As I ponder the clients I met with yesterday, an interesting pattern surfaces. In all of the marital cases there was some degree of lack of understanding about the individual or the partner. As they interacted with each other, it was like watching a mechanic try to use a screwdriver on a nail, or using a wrench on something that needed sand paper. They didn’t know their partner well enough to know how to interact with them in a constructive way. Each just got frustrated with the other because he or she was not being the way they wanted them to be.
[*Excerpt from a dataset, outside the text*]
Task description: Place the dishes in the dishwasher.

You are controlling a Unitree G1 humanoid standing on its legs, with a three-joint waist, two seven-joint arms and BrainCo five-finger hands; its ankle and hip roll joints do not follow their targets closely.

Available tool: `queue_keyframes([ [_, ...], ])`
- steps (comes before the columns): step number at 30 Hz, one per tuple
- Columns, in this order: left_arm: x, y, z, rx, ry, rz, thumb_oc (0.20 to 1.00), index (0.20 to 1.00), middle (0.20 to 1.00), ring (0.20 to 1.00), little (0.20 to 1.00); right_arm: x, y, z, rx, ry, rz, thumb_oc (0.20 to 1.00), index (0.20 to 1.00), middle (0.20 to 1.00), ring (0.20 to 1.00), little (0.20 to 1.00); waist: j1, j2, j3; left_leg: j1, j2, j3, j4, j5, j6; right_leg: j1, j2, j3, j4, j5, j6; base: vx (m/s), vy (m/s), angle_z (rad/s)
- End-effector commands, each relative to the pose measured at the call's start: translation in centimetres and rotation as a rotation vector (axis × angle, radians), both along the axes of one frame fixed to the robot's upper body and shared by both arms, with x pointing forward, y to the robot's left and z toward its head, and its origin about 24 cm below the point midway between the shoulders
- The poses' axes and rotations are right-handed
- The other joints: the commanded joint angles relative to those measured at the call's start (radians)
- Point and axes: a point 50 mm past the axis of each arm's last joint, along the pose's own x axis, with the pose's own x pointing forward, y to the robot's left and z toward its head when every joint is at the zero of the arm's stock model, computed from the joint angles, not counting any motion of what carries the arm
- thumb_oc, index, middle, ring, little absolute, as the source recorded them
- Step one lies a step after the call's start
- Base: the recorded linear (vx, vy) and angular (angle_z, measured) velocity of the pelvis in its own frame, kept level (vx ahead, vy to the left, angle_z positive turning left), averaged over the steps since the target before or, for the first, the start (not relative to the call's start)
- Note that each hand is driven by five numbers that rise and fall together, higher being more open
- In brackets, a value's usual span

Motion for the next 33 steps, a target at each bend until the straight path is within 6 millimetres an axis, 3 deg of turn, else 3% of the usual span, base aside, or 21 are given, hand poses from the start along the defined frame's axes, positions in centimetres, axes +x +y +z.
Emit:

My daughter and I were looking at some of the YouTube clips of the songs from “Fiddler on the Roof” and when we watched, “Do you love me?” I was reminded of some of the research I did back in my college days on what ingredients/factors help create successful marriages. Arranged marriages are successful for several reasons. In an arranged marriage culture, for the 10 years before the wedding, each individual is spending their mental an emotional time pondering whether or not he or she is going to be able to meet the needs of the new spouse, while in cultures like ours, we are trained to think about the opposite, which is, “Is the other person going to meet my needs?”
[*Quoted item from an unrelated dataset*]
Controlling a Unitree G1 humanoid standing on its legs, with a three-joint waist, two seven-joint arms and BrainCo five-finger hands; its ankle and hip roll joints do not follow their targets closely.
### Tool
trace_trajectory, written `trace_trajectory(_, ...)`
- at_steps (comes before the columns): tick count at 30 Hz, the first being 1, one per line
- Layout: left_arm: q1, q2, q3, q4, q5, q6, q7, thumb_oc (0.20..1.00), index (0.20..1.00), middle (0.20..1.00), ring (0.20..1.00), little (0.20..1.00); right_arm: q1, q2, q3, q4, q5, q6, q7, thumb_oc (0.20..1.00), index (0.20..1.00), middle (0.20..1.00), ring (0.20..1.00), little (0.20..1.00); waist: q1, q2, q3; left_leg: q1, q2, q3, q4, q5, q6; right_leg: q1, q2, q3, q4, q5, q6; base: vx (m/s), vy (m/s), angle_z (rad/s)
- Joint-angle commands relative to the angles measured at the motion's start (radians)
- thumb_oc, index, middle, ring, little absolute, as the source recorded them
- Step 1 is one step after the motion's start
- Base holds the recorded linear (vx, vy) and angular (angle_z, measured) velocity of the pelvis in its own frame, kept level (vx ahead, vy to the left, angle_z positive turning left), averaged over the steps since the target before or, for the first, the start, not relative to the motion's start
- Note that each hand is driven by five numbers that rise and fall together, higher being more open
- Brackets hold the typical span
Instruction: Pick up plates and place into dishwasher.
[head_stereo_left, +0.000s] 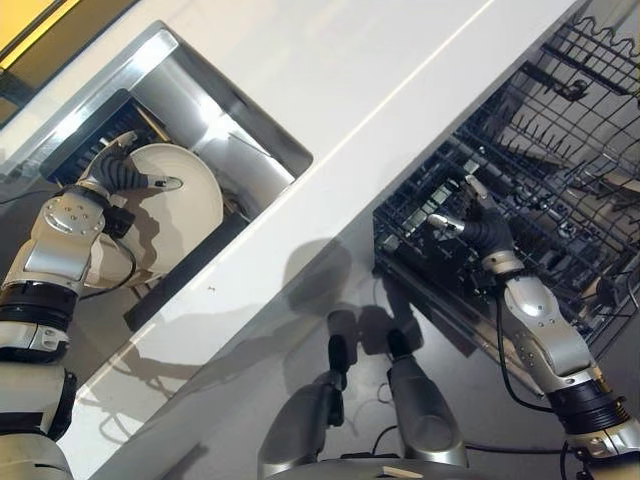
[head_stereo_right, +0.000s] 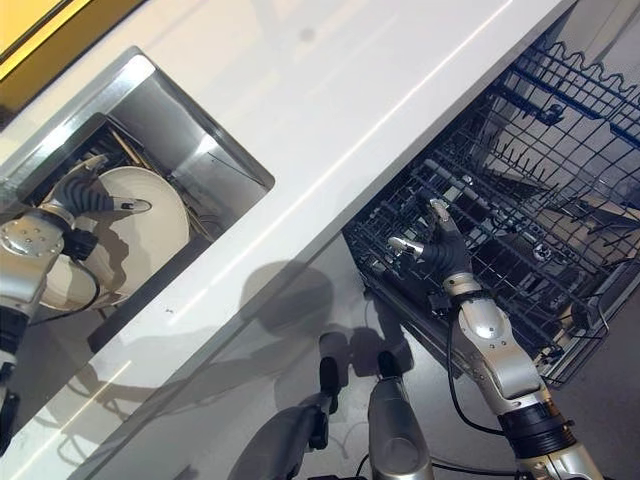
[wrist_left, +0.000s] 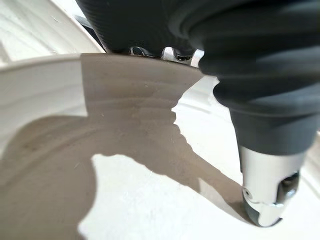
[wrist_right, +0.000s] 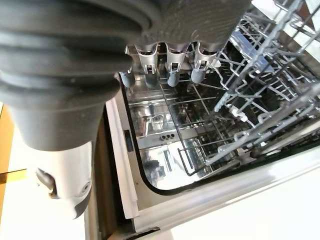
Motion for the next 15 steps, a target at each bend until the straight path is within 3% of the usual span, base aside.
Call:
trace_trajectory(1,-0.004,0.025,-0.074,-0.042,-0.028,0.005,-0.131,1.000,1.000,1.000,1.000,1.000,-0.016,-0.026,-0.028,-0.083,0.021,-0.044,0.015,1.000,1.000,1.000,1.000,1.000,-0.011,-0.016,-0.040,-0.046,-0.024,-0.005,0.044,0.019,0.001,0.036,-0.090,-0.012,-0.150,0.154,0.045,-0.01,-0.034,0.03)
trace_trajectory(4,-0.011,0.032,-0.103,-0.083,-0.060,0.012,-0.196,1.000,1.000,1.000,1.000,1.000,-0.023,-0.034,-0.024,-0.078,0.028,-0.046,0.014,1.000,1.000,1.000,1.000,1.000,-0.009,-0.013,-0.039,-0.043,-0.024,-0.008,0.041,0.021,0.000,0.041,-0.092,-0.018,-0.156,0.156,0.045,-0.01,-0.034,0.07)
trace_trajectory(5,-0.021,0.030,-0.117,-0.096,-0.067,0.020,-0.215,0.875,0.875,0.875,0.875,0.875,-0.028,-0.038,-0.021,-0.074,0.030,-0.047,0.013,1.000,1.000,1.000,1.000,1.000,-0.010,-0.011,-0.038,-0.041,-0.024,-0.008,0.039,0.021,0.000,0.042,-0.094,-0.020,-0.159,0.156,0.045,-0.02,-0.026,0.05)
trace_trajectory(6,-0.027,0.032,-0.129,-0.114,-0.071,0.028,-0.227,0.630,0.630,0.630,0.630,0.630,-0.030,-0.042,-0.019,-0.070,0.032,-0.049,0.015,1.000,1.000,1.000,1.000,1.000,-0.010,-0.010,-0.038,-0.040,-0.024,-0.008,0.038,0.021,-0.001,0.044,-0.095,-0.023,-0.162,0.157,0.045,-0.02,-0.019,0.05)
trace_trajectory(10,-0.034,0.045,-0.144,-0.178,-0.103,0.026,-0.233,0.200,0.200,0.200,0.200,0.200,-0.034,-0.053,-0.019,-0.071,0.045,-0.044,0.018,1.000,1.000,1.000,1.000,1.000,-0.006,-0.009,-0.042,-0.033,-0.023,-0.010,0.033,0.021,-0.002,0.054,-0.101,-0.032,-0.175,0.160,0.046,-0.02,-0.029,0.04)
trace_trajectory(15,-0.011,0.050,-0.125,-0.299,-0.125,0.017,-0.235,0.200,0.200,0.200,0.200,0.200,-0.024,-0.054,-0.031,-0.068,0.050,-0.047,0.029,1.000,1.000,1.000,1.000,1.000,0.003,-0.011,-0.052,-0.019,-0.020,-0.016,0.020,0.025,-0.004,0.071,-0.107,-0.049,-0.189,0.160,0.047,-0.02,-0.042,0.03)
In an arranged marriage culture, each individual is trained to become so self aware that they are concerned that their own weaknesses might cause the marriage to fail, where today in our culture the concern is about the other person’s flaws causing the marriage to fail.
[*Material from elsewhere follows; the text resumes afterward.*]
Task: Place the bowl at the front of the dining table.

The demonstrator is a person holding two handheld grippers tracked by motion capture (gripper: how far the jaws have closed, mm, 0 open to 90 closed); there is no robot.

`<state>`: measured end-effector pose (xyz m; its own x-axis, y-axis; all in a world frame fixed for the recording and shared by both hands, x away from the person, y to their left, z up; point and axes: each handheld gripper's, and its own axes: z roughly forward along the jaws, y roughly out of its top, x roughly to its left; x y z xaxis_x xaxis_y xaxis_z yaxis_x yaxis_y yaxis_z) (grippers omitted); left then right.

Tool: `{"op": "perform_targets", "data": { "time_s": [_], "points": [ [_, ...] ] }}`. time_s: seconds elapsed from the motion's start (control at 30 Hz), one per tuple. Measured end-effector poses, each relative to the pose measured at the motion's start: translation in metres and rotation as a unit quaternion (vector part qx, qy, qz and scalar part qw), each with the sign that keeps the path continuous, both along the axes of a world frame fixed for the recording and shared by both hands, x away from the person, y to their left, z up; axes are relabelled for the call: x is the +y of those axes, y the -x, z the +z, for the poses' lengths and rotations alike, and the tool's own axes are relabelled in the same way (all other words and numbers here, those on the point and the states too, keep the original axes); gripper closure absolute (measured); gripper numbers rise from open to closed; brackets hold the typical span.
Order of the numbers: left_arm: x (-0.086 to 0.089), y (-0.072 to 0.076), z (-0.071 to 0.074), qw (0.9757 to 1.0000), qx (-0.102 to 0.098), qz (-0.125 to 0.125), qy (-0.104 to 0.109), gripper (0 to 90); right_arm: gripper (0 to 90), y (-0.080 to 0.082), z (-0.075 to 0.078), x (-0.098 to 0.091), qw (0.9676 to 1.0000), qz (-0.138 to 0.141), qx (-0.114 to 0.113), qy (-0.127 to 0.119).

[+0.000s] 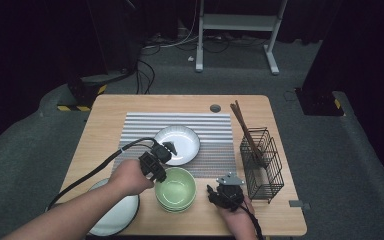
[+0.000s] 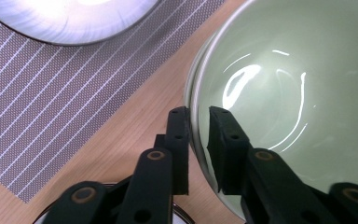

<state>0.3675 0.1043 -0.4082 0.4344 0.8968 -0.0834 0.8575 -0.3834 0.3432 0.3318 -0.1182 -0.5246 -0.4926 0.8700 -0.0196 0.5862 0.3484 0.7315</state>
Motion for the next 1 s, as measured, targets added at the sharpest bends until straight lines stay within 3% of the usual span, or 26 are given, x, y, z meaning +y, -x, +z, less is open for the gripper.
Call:
{"op": "perform_targets", "data": {
  "time_s": [0.17, 0.3, 0.4, 0.47, 0.67, 0.77, 0.87, 1.0],
  "points": [
    [-0.001, 0.002, -0.008, 0.9999, 0.002, -0.004, -0.012, 73.1, 37.3, 0.000, 0.000, 0.000, 1.0000, 0.000, 0.000, 0.000],
    [-0.002, 0.002, -0.009, 0.9999, -0.009, 0.006, -0.007, 76.4, 37.3, 0.000, 0.000, 0.000, 1.0000, 0.000, 0.000, 0.000],
    [-0.002, 0.001, -0.001, 0.9999, -0.011, -0.002, -0.006, 81.8, 37.3, 0.000, 0.000, 0.000, 1.0000, 0.000, 0.000, 0.000],
    [-0.005, 0.002, -0.002, 0.9997, -0.025, 0.007, -0.003, 82.3, 37.3, 0.000, 0.000, 0.000, 1.0000, 0.000, 0.000, 0.000],
    [-0.006, 0.000, 0.003, 0.9996, -0.028, 0.006, -0.004, 84.1, 37.3, 0.000, 0.000, 0.000, 1.0000, -0.001, 0.000, -0.001],
    [-0.009, 0.000, 0.004, 0.9990, -0.042, 0.010, 0.004, 85.3, 37.3, 0.000, 0.000, 0.000, 1.0000, -0.001, 0.000, -0.002],
    [-0.010, 0.001, 0.007, 0.9989, -0.047, -0.005, 0.000, 85.5, 37.3, 0.000, 0.000, 0.000, 1.0000, -0.001, 0.000, -0.002],
    [-0.009, 0.001, 0.007, 0.9985, -0.053, 0.005, 0.013, 85.5, 37.3, 0.000, 0.000, 0.000, 1.0000, -0.001, 0.000, -0.002]
  ]
}}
We give ourselves all sorts of room for development. If I handle something wrong because I am in a bad mood then my partner should cut me some slack, but if they do something wrong (handle a parenting moment imperfectly)then it is time for a full intervention.
It is hard enough to work on self development, like having your head under your own hood trying to find and fix your own problems, to have someone push you out of the way and start pointing out things they see are wrong with you and using the wrong tools to fix it….
The first thing (and perhaps the only thing) you need to know about your spouse is whether or not they are doing the best they can in their personal development. Almost every individual I meet in my office I ask the question, “Are you doing the best you can with the information you have?” And if I ask the question sincerely, without someone else in the room to be judgemental about their answer, the is an emotional pause, a deep breath and a confirmation that they ARE doing all they can do, followed by an exasperation because they know that it is not enough.
I ask, “Will you ask for help if you need it?” They confirm this as well, but most are quick to inform me that they are unlikely to ask their spouse for that help because the spouse is more likely to “beat them up” than to help in a constructive way.
Think of how you feel when you are asking for help. Think of how you need the other person to handle it when you ask for help. Most of us need a kind, patient and compassionate person when we are vulnerable enough to ask for help. When your spouse needs help, are you being kind, patient and compassionate?